■ EXERCISE DETAILS
Copy nothing but the lines below running from the line containing "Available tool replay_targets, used" through the line containing "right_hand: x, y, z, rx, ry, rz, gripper", both end lines included.

== == ==

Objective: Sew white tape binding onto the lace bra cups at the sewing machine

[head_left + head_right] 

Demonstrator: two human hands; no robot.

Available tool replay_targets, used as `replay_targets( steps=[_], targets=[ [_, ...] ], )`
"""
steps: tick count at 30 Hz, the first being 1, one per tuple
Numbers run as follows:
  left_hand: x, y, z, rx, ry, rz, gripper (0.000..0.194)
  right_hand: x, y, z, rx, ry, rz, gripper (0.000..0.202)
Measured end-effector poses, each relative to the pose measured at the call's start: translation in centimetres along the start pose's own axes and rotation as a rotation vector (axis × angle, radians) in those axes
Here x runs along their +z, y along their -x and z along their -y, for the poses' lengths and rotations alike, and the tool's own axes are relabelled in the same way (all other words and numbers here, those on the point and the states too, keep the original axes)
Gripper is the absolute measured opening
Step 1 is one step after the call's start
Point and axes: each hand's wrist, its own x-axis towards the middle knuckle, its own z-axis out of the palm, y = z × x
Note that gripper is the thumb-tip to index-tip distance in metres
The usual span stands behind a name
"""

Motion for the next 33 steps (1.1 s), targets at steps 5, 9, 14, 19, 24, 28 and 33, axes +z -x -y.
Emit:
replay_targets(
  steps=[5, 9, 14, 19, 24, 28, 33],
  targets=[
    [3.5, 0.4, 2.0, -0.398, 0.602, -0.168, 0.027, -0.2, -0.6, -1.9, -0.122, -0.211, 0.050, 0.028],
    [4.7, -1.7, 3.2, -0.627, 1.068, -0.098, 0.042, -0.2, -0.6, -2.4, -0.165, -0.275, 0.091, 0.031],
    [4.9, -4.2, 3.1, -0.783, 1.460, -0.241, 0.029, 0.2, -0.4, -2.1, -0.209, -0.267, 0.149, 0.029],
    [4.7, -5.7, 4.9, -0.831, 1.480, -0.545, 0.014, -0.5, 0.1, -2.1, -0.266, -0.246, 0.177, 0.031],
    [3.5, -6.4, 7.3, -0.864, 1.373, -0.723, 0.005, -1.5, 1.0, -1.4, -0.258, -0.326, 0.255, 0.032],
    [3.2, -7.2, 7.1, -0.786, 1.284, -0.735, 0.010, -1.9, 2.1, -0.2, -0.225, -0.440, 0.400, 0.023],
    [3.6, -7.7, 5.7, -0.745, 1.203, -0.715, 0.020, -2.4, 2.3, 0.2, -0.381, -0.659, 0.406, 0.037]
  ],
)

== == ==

■ EXERCISE RESPONSE
Available tool replay_targets, used as `replay_targets( steps=[_], targets=[ [_, ...] ], )`
"""
steps: tick count at 30 Hz, the first being 1, one per tuple
Numbers run as follows:
  left_hand: x, y, z, rx, ry, rz, gripper (0.000..0.194)
  right_hand: x, y, z, rx, ry, rz, gripper (0.000..0.202)

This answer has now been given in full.